— ACTIVITY —
Each line holding the word "that" must appear in the answer, copied from the entries.

— DATA TO PROCESS —
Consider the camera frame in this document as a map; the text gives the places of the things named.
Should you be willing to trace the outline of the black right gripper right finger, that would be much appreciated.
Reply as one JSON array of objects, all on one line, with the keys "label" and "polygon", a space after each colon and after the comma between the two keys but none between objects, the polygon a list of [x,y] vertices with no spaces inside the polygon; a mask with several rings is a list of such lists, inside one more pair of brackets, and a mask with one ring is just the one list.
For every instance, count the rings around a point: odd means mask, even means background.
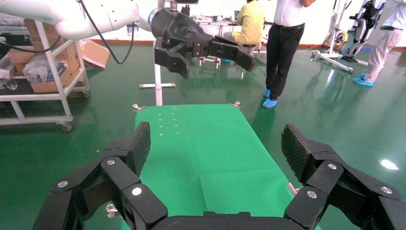
[{"label": "black right gripper right finger", "polygon": [[282,153],[302,187],[284,217],[313,230],[329,206],[361,230],[403,230],[406,204],[392,186],[361,172],[327,144],[306,138],[293,124],[284,127]]}]

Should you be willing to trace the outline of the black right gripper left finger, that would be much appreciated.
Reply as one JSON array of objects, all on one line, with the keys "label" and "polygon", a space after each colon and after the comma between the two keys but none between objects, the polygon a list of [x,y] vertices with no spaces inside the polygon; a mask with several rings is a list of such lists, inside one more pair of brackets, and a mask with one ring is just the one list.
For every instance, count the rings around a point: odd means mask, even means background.
[{"label": "black right gripper left finger", "polygon": [[150,125],[141,122],[132,136],[111,142],[97,160],[56,180],[33,229],[82,230],[107,202],[130,229],[152,229],[168,217],[168,209],[140,179],[150,145]]}]

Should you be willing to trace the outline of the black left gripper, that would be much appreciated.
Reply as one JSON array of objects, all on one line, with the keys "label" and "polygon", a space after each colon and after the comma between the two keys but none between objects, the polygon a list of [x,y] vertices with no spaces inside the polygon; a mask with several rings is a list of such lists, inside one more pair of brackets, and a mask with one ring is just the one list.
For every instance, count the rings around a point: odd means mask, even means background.
[{"label": "black left gripper", "polygon": [[168,8],[158,10],[150,21],[154,45],[154,62],[169,72],[188,79],[186,58],[213,56],[234,61],[246,71],[255,67],[255,58],[242,44],[204,32],[200,25],[182,12]]}]

— ANSWER AREA —
Should you be willing to trace the outline of the black right gripper right finger, that would be much appreciated.
Should you be willing to trace the outline of the black right gripper left finger, that would be much appreciated.
Should you be willing to trace the outline of the black left gripper, that would be much appreciated.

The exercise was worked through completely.